The stretching vibration peak at 1737 and 1654 cm-1 assigned to C=O and C=C from hemicellulose is visible only in S spectra [24]. Following extraction, there is a marked reduction in peak intensity, which strongly suggests the partial degradation of hemicellulose as a result of the extraction process. As the temperature increases during the HTC process, this peak shifts and clusters in the spectral range around 1700 cm−1 indicating formation of carboxyl, carbonyl or ester groups at both materials [18].
The peak in the spectral range at 1526 cm-1 assigned to C=C vibration was slightly enhanced during the HTC process, implying a higher degree of aromaticity in obtained hydrochars [29].
Furthermore, the peaks in the range of 1220 - 945 cm−1 are attributed to C–O–C aliphatic ethers. Following HTC treatment, the intensity of the peaks decreases, likely due to the high-temperature process that promotes hydrolysis and dehydration of carbohydrates, leading to the breakdown of compounds [18,22]. This reduction is particularly evident at 260°C for both S and ES samples, indicating that dehydration and subsequent degradation of carbohydrates facilitate the formation of more aromatic, energy-dense structures. The resulting transformation into aromatic compounds and carbon-rich structures enhances the material's thermal stability, contributing to an overall increase in energy density.

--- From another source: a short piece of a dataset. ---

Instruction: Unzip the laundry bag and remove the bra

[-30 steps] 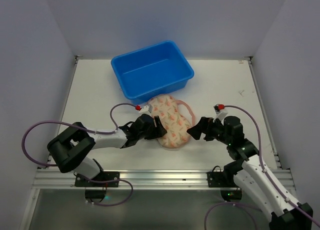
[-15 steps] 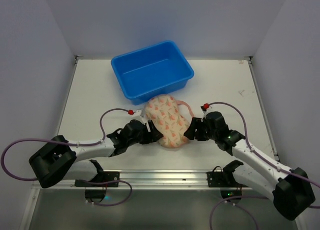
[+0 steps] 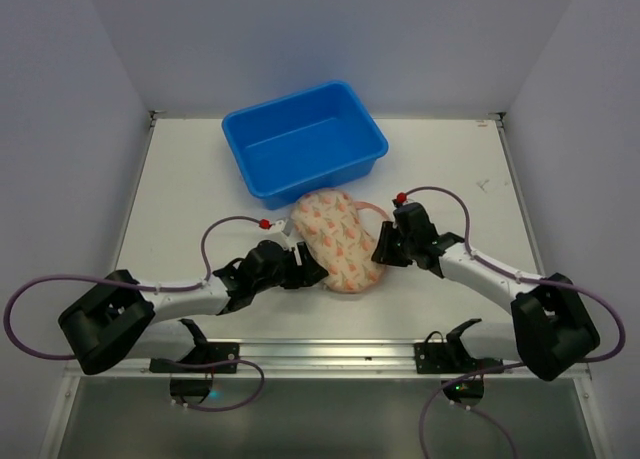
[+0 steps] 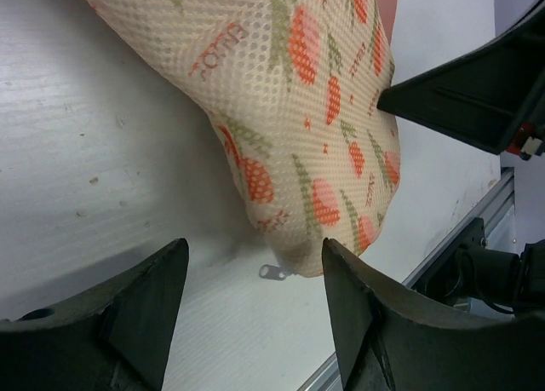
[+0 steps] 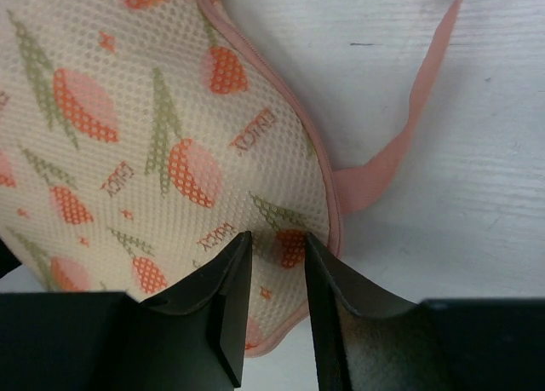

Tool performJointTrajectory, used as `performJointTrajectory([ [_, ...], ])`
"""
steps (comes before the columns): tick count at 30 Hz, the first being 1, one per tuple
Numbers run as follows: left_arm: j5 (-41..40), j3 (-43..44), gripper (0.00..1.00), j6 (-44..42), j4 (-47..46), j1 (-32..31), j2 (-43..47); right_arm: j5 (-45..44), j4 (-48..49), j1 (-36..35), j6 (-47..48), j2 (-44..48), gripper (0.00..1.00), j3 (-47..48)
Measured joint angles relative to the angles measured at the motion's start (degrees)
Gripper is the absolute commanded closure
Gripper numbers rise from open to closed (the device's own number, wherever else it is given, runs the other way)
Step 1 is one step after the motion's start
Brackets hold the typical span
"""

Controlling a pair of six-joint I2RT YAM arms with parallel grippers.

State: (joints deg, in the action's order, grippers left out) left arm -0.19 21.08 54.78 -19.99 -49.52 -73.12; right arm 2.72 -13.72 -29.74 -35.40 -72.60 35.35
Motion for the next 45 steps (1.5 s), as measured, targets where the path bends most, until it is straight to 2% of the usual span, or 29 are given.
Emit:
performJointTrajectory([
  [10, 3.19, -0.22, 0.38, -1.81, -4.98, 0.0, -2.34, 1.81, -0.11, 3.8, 0.96, -6.51, 0.66, 2.36],
  [15, 5.27, -0.26, 0.45, -2.95, -8.96, 0.0, -4.7, 2.86, 0.0, 4.39, 1.84, -7.67, 0.66, 3.02],
  [24, 8.81, -0.72, 0.76, -3.39, -18.29, 0.76, -9.62, 3.93, 0.09, 4.74, 2.64, -8.17, 0.66, 3.19],
  [27, 9.66, -0.61, 0.9, -3.39, -19.96, 0.76, -11.67, 4.28, 0.31, 4.81, 2.97, -8.26, 0.65, 3.19],
  [28, 10.05, -0.57, 0.99, -3.37, -20.24, 0.76, -12.2, 4.33, 0.44, 4.81, 3.1, -8.26, 0.65, 3.19],
  [31, 10.95, 0.33, 1.0, -3.34, -20.37, 0.76, -13.4, 4.28, 0.92, 5.01, 3.5, -8.13, 0.62, 3.19],
  [32, 11.1, 0.76, 1.0, -3.3, -20.24, 0.76, -13.55, 4.22, 0.92, 5.07, 3.54, -7.76, 0.59, 3.19],
  [37, 10.73, 4.46, 1.0, -1.79, -17.2, 0.72, -13.55, 2.97, -0.22, 3.74, 3.93, 0.81, 0.52, 1.68],
  [39, 10.16, 7.21, 1.0, -0.2, -13.62, 0.63, -13.55, 2.23, -1.22, 1.44, 3.45, 7.1, 0.49, 0.79],
  [45, 8.22, 15.15, 1.0, 5.09, -3.19, -0.24, -13.77, -0.81, -1.77, -6.88, 0.68, 22.03, 0.48, -2.84],
])
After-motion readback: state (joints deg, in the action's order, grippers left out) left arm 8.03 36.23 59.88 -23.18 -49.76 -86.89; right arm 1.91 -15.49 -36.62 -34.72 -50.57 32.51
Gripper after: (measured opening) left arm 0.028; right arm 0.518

Finally, the differences in the peaks in the spectral range between 700-500 cm−1, which correspond to C–H stretching vibrations on the aromatic nucleus [30], indicate changes in aromatic structure caused by the HTC process.

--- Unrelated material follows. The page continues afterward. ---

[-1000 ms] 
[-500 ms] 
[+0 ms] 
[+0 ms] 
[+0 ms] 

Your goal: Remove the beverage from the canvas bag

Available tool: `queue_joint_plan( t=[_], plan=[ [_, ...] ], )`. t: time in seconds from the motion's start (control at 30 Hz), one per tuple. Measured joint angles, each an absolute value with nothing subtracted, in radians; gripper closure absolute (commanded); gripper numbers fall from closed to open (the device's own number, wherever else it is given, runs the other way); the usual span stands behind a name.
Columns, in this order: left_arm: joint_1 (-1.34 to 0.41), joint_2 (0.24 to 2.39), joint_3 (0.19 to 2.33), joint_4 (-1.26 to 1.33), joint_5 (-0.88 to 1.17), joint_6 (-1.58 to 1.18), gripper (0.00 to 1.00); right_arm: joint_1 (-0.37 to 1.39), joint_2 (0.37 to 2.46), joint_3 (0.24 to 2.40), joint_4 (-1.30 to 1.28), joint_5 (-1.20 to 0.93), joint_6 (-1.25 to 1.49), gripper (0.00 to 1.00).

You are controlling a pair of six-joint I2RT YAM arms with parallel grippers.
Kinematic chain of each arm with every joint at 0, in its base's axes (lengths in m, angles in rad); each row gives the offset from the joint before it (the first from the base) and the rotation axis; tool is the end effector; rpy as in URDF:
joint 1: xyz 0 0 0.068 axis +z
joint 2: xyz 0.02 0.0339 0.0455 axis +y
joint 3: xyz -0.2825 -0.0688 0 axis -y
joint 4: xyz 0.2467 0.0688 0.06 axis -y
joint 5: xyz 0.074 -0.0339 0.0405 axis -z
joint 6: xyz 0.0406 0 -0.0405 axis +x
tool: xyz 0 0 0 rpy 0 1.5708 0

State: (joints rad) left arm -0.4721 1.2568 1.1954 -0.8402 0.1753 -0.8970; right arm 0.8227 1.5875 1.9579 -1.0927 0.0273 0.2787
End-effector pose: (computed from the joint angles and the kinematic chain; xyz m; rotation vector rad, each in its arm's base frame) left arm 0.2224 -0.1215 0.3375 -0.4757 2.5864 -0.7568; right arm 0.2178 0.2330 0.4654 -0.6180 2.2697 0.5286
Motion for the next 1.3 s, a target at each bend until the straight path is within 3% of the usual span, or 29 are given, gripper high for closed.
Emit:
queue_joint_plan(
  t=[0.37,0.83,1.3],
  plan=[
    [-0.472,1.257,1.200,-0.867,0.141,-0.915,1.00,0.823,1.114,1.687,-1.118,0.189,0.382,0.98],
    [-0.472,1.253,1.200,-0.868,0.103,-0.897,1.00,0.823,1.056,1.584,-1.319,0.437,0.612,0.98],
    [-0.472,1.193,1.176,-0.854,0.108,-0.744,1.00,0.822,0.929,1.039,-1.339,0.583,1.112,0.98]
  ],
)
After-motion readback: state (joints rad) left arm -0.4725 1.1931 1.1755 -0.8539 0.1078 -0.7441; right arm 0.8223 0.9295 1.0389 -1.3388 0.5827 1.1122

3.4. Apparent Changes Analysis

A noticeable difference in color between samples S and ES is observed, which can be attributed to the extraction process (Figure 4). As the HTC temperature increases, both samples exhibit a gradual color transition from brown to black. Interestingly, at a constant hydrothermal temperature of 240 °C, only minor changes in the color of the hydrochar are observed, regardless of further processing (Figure 5). This behavior is observed consistently in both materials. It is mainly attributed to the Maillard reaction taking place during the HTC process, which results in the formation of low-molecular-weight melanoidins, ultimately giving the hydrochar its characteristic black color [33]. The Maillard reaction was previously confirmed by the FTIR analysis in this study, where changes in functional groups correspond well with this reaction mechanism. Additionally, the structural morphology of both samples becomes increasingly uniform as the treatment temperature rises, indicating enhanced homogeneity at higher thermal conditions.

3.5. Combustion Analysis

The TG and DTG curves of S, ES, and their corresponding hydrochars (Figure 5) reveal distinct thermal behaviours that are in line with lignocellulosic degradation pathways and the chemical evolution induced by HTC treatment. Three main decomposition regions can be identified, consistent with literature data on lignocellulosic materials [7,34,35].

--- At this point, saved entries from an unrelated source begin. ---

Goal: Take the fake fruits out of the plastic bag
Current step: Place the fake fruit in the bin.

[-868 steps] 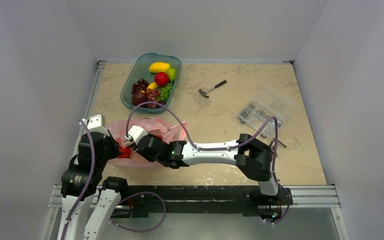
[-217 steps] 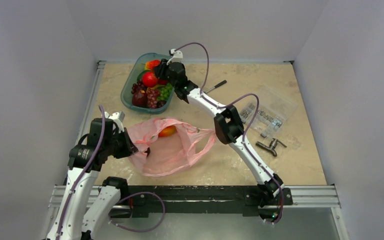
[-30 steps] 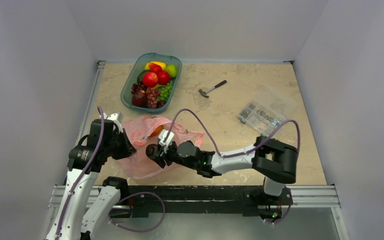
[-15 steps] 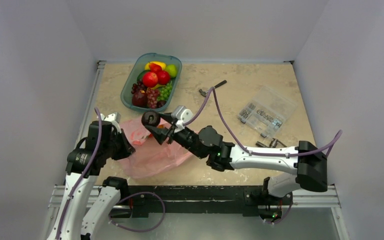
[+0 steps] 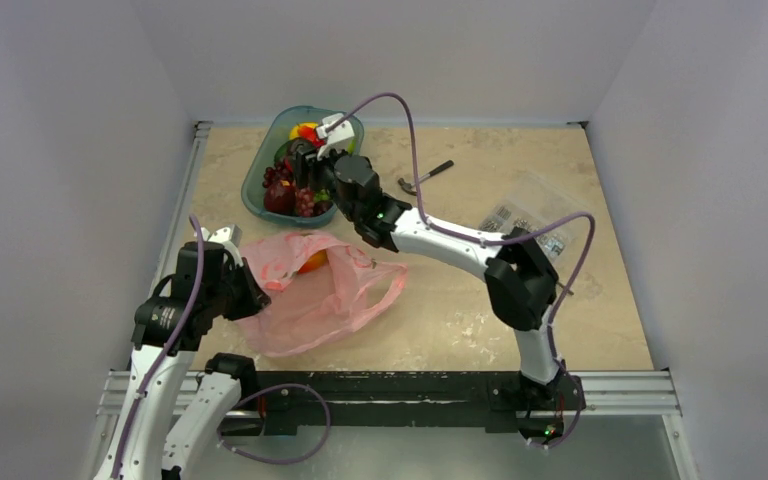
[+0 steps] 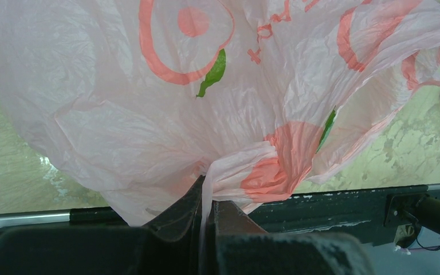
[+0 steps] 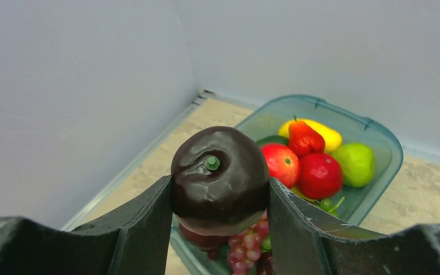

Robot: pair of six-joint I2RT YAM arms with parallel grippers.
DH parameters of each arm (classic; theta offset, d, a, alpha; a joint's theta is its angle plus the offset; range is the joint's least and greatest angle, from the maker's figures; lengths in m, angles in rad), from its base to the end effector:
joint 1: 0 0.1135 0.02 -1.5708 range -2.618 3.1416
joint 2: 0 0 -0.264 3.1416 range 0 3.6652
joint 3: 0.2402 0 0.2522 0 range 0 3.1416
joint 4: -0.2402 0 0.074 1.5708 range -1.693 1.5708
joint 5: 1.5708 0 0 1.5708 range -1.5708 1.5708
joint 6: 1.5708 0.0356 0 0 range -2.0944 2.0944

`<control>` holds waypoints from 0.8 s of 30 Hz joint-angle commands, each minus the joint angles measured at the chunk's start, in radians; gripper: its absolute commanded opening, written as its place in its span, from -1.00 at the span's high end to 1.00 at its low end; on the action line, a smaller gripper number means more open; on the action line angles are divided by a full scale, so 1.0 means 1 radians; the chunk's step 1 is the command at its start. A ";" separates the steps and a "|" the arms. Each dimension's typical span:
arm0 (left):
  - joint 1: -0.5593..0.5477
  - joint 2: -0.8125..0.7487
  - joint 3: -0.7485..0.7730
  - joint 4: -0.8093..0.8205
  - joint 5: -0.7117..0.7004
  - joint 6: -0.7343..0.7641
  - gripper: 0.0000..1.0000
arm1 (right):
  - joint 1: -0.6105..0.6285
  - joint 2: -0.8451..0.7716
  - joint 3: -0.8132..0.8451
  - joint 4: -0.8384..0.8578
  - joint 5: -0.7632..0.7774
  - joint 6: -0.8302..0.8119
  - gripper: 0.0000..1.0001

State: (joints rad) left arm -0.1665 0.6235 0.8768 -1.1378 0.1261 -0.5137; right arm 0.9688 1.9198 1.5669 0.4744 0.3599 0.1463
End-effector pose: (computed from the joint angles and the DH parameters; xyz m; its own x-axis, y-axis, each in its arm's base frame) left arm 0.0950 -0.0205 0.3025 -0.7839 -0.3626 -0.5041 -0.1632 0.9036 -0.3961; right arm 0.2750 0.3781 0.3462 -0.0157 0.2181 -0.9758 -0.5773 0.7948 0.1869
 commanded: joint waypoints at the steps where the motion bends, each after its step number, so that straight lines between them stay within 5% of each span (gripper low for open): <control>1: -0.005 -0.002 -0.002 0.032 -0.002 -0.010 1.00 | -0.050 0.132 0.204 -0.151 0.008 0.089 1.00; 8: -0.005 0.002 -0.004 0.032 0.000 -0.009 1.00 | -0.170 0.362 0.472 -0.306 -0.104 0.244 0.84; 24: -0.005 0.010 -0.003 0.035 -0.001 -0.010 1.00 | -0.226 0.575 0.656 -0.401 -0.184 0.251 0.24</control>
State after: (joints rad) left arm -0.1665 0.6292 0.8764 -1.1378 0.1265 -0.5137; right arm 0.7265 2.4977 2.1712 0.0814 0.2005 0.3931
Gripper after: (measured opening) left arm 0.006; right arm 0.515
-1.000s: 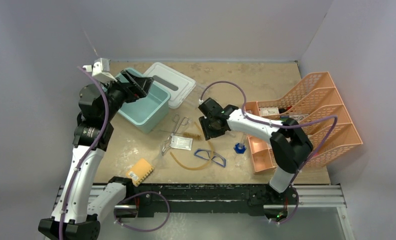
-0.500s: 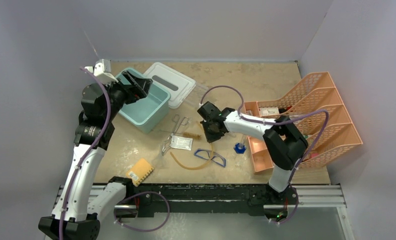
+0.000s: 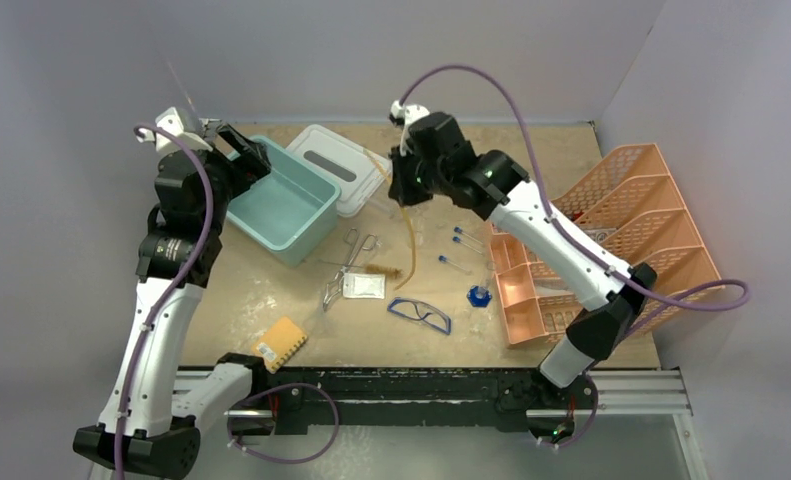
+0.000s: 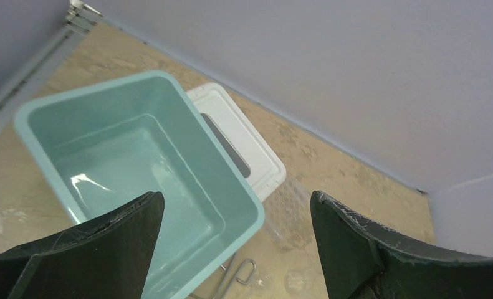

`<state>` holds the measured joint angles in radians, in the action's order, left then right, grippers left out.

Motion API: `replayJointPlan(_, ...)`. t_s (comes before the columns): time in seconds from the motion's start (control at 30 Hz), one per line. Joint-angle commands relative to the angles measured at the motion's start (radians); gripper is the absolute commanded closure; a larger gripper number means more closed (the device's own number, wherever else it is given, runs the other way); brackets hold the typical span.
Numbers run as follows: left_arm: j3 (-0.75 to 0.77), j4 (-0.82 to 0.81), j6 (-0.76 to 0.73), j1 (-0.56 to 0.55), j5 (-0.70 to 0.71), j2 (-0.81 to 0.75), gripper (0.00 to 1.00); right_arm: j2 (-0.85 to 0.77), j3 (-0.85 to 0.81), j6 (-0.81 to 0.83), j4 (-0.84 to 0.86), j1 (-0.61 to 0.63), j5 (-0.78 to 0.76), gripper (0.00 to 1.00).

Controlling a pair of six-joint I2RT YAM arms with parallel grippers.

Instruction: Organize the chemistry lab equipment

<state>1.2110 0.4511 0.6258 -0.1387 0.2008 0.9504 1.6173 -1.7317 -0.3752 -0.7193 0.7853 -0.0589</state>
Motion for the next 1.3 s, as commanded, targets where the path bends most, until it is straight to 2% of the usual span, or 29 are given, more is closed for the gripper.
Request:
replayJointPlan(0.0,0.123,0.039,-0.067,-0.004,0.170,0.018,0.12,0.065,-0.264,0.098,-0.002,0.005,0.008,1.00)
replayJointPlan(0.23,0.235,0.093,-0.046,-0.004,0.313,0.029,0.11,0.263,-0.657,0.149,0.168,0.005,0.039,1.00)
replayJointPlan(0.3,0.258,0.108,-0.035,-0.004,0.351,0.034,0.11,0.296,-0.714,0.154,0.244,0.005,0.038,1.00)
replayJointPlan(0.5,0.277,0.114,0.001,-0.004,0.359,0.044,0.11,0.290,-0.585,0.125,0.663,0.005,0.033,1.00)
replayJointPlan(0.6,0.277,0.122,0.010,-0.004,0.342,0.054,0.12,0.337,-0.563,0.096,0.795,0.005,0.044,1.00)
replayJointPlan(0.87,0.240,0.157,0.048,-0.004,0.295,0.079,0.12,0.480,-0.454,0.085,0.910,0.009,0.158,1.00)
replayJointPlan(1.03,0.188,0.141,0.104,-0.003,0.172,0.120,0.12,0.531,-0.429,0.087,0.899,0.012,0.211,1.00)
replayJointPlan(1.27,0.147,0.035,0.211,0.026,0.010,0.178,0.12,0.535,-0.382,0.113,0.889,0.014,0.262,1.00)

In the first region (up to ~150 °C), weight loss is associated with moisture evaporation and the release of light volatile compounds. This is typical for both S and ES and hydrochars and aligns with findings from multiple studies where a small DTG peak or endothermic signal is attributed to physically bound water and low molecular weight volatiles [36].
In the second thermal region (~240–340 °C), the S exhibits a broad DTG peak around 300 °C, suggesting the decomposition of diverse biomass constituents—mainly hemicellulose and partially cellulose. With HTC treatment at 180 °C, the peak increases in intensity but remains broad, reflecting the initial thermal degradation of hemicellulose. As the HTC temperature increases to 220 and 260 °C, the same peak becomes weaker and narrower, indicating the progressive removal of hemicellulose and early-stage carbonization and cross-linking. This confirms that hemicellulose is the first to degrade, particularly during HTC at ~180 °C, and that its degradation contributes to changes in the DTG peak intensity and shape [37]. In the ES sample, this DTG peak is narrower and slightly shifted to lower temperatures, indicating earlier decomposition onset and a more uniform decomposition profile. This behavior results from the absence of low-temperature extractive compounds and a cleaner carbohydrate matrix, as observed in similar systems in the literature [17,37]. Thus, extractive removal modifies thermal decomposition behavior, leading to sharper and more defined DTG peaks at slightly lower temperatures. Hydrochars derived from S and ES show similar thermal patterns in this second region. Initially, the DTG peak becomes sharper and more intense, suggesting the formation of more reactive and homogeneous carbon structures. At higher HTC temperatures, the same peak diminishes, which is attributed to further crosslinking and the formation of stable aromatic networks. This behavior illustrates that HTC leads to gradual thermal stabilization and carbon densification, as observed in other hydrochar systems [23,38,39].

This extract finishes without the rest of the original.